Determinedly seeking seals

SOME people are quicker than others. They are the ones who get the parking space near the door and the last cookie in the bag. I, unfortunately, am not among this fleet elite. And so I sometimes compensate with an uncharacteristic display of raw determination. Such was the case when I resolved to see the seals of Muscongus Bay. I had heard about them for days, how they sometimes cruised through the bay with the subtle assertiveness of bargain hunters on their way to a blue-light special. ``You can't miss 'em,'' my friends assured me. And yet, day after day, I had.

My quest gradually acquired a sense of urgency that was hard to explain. After all, I had seen plenty of seals before. I was the only member of the family who sat breathless through the fourth rerun of a Walt Disney movie about some kids who adopt a seal. And then there was the seal show at the aquarium in Florida where the animals all had names like ``Corky'' and could pull poodles on surfboards. But those seals were all ball-balancing celebrities viewed from distant bleachers or the living room couch. The ones here in the bay would somehow be different, I thought. They were free to do as they pleased, not what some trainer with herring in hand had coached them to do.

But my efforts went unrewarded. After some reflection on the matter, I determined that my problem was not technique. I knew, for instance, that since the seals seldom showed more than their heads above the surface, it was best to watch when the water was smooth. That meant sunset or early morning. I also knew that the elusive animals favored the clump of rocks at the head of Muscongus Bay as a resting-sunning spot.

My first attempt to see the seals was early one morning before the mist had even begun to burn off. I sat on the dock for over an hour, my sweater collar bunched together in a futile effort to block out the damp chill. But just as the day was clearing into morning blueness, the silence was pierced by a lobsterman's radio somewhere out on the bay tuned in to the local top-40 station. The pulsing sound of Fleetwood Mac assured that if there were any seals lurking around, they would keep their distance.
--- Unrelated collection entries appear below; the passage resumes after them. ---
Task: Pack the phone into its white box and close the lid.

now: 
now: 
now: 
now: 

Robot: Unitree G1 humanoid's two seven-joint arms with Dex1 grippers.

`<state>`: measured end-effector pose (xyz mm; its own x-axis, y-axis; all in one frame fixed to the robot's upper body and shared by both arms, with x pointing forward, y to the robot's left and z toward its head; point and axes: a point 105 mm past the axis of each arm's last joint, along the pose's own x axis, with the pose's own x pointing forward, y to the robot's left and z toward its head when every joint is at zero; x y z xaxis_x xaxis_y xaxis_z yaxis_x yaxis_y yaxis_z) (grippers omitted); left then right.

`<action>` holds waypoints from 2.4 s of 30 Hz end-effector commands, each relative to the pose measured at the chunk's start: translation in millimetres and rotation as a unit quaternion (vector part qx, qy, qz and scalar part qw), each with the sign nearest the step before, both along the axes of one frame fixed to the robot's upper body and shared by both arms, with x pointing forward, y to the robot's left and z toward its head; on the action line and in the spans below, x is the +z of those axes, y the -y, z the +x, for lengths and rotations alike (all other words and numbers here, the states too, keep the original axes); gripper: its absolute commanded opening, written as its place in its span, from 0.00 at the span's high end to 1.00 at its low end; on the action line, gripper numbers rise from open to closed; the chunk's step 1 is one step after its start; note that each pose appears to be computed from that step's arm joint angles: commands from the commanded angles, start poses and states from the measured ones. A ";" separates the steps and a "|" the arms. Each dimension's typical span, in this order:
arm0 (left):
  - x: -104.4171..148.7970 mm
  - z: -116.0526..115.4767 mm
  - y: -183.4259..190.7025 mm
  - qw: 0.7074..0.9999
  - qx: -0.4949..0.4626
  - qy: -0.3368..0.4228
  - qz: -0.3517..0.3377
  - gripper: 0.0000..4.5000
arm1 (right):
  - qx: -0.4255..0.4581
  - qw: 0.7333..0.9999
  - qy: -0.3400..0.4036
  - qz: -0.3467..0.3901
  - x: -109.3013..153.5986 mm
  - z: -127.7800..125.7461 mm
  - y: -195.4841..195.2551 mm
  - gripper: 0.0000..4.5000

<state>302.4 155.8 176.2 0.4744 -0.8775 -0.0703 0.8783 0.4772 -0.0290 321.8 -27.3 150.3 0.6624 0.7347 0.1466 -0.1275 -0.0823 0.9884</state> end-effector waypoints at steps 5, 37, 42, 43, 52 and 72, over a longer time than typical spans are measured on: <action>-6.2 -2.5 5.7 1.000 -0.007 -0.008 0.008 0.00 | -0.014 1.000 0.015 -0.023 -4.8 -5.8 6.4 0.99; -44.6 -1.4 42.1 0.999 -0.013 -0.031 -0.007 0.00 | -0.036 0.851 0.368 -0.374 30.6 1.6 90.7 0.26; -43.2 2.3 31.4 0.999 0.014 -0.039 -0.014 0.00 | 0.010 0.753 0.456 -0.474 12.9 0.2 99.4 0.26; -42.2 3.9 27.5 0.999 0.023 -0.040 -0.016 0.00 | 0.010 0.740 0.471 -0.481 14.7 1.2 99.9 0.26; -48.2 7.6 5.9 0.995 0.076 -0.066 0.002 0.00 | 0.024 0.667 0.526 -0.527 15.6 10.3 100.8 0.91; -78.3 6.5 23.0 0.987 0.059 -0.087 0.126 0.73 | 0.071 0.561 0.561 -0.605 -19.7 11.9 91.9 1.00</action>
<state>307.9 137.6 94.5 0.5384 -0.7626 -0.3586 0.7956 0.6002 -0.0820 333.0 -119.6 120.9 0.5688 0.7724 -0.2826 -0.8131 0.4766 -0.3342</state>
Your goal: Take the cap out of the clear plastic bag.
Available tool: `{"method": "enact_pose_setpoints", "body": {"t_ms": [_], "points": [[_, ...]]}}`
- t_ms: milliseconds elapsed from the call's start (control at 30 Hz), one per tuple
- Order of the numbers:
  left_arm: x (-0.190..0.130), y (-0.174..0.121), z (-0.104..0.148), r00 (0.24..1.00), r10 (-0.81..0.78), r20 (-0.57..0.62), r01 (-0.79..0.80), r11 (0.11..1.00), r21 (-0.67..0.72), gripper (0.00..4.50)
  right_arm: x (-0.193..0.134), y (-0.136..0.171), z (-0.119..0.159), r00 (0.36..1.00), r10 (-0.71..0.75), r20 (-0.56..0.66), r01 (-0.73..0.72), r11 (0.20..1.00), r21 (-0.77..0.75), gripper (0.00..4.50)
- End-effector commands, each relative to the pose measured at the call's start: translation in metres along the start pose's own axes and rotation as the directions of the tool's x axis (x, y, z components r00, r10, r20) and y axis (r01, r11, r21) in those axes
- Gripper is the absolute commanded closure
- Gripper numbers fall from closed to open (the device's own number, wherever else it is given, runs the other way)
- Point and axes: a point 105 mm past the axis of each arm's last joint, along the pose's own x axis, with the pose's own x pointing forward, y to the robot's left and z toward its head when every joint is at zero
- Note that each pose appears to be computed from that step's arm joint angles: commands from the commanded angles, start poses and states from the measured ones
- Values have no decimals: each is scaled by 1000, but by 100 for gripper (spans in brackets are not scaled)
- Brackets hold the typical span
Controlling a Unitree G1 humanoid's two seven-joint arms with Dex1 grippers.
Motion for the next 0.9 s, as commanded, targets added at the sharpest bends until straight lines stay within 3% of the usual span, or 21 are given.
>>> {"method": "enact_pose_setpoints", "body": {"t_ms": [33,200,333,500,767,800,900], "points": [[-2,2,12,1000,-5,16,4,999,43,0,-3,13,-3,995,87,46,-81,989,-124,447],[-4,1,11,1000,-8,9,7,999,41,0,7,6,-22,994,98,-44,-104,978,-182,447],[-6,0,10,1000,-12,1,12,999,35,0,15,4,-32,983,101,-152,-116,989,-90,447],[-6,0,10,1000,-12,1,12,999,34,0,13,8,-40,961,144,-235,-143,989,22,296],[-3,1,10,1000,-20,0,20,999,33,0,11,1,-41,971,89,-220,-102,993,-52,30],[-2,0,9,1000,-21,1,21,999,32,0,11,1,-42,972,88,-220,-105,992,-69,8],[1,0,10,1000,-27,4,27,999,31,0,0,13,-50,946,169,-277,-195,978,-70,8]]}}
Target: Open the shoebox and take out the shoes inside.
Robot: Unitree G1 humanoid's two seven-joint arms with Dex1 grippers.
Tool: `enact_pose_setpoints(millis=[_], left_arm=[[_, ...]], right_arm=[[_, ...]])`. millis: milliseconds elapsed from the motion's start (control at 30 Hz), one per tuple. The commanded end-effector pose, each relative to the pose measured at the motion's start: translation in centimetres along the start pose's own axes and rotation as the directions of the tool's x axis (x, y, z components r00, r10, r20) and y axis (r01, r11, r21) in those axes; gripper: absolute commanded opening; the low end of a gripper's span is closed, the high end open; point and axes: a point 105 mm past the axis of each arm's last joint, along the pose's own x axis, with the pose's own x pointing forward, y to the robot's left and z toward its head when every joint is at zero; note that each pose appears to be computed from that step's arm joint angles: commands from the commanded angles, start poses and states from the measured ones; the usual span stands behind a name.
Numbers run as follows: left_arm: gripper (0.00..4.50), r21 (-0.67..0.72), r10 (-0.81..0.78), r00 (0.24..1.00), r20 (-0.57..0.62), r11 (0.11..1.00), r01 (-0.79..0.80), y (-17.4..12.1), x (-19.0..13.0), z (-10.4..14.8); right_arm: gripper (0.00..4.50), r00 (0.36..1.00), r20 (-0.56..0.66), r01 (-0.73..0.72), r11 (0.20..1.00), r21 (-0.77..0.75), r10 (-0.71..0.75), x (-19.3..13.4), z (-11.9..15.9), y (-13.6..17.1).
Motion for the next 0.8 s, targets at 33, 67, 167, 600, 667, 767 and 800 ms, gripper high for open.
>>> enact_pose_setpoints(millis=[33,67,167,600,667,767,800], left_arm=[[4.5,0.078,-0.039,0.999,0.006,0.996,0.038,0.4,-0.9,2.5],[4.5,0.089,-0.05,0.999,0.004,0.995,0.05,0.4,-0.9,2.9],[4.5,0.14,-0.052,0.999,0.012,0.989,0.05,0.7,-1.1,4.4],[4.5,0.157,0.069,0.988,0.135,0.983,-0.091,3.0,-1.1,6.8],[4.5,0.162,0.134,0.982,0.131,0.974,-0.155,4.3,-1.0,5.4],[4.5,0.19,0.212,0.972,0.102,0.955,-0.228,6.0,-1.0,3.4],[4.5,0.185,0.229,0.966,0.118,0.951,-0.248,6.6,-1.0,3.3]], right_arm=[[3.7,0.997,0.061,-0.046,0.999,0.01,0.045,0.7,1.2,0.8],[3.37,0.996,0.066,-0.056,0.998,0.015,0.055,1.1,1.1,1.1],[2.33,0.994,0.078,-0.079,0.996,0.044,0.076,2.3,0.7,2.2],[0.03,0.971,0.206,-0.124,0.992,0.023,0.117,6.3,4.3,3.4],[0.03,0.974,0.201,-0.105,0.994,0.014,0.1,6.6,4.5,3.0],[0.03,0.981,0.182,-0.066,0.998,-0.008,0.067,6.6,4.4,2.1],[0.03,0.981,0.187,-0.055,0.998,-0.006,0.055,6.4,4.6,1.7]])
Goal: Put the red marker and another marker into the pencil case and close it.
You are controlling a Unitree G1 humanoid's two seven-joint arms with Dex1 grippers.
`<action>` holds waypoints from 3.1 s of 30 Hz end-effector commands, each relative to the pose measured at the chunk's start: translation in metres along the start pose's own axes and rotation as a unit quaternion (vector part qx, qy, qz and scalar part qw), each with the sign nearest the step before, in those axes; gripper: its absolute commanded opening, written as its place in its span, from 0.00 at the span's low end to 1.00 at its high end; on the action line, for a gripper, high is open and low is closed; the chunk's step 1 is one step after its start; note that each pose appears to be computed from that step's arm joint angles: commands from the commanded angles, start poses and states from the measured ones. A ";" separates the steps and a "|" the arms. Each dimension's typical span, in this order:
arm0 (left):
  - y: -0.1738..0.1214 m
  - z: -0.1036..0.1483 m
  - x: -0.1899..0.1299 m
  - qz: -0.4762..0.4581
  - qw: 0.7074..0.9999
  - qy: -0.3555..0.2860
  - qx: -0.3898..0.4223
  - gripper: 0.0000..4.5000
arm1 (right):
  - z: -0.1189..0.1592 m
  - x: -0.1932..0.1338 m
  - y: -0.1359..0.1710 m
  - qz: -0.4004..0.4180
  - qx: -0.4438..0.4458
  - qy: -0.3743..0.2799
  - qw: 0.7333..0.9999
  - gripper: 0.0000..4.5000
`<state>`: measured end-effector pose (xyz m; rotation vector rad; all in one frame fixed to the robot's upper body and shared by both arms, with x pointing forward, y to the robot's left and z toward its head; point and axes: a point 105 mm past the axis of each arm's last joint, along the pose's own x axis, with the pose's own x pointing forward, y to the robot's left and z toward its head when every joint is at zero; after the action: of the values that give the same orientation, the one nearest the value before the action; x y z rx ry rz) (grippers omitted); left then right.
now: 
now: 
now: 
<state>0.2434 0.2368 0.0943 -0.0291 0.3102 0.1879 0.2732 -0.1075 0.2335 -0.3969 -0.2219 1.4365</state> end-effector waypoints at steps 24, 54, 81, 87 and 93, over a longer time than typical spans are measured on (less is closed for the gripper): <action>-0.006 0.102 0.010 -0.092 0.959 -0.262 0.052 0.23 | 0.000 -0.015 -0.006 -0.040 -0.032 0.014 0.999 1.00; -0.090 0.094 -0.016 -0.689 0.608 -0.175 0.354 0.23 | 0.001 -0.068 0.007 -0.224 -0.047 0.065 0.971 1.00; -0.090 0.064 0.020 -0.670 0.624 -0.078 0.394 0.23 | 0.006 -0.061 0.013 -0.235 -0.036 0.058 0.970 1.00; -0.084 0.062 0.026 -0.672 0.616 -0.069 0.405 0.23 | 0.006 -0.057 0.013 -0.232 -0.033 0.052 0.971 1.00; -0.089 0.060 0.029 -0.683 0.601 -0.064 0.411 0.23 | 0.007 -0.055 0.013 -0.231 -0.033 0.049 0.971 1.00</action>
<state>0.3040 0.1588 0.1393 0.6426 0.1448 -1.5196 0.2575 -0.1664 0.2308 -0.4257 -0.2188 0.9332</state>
Once or twice I thought I spied a seal, only to find it was a duck churning along with its head down in the water.

``Did you see them this morning?'' a neighbor asked one day as I helped launch her sailboat. ``There must have been a half dozen; I could see them from my window while I was making breakfast . . . . '' The conversation stalled as the neighbor, knowing of my quest, saw by the look on my face that, indeed, I had not seen them. I had slept in.

My last chance came late one afternoon. The next day, I would be on my way to Boston and a new job in the red-brick heart of the city. And so I made my way out to the dock and settled back against the overturned dinghy. A quiet afternoon had waned into long shadows, reaching its dark fingers towards Hog Island and the buoys in the bay. The wind was gone, and the water reflected the changing colors of September trees along the Maine shore. The only sound was the quiet sigh of the gangplank connecting the dock to the shore. The tide was running.

The only things moving in the water were the unruly snarls of kelp that gave the twilight air a fishy tang. The long strands had begun pulling between the rocks as the water receded. Up close, I could see the waxy tendrils held tiny snails and bits of driftwood. It was while dangling over the edge of the dock, kelp still hooked over the end of my makeshift gaff, that I finally saw the seals.

From several hundred yards up the bay, two dark shapes were moving toward me. I held perfectly still for a moment, lest I be duped by a duck again. But it was unmistakable this time. The two dark heads formed rippling v-shapes that zigzagged as they moved with their bodies just beneath the surface. In the reflected light, I could make out the shape of their pointed noses and thought I detected fans of whiskers.

The two seals stayed together until they reached the center of the bay, then split apart. One disappeared behind a rocky outcrop, and I expected the other one to follow. But instead he doubled back along the near shore, coming within a few hundred feet of where I was sitting.

It was getting dark now. My seal began to look more and more like an image that lingers after the TV set is turned off, slowly losing the definition of form and color. It moved past the dock, then hurried toward the spot where its friend had disappeared. In a moment it was gone, and so, once more, was my raw determination.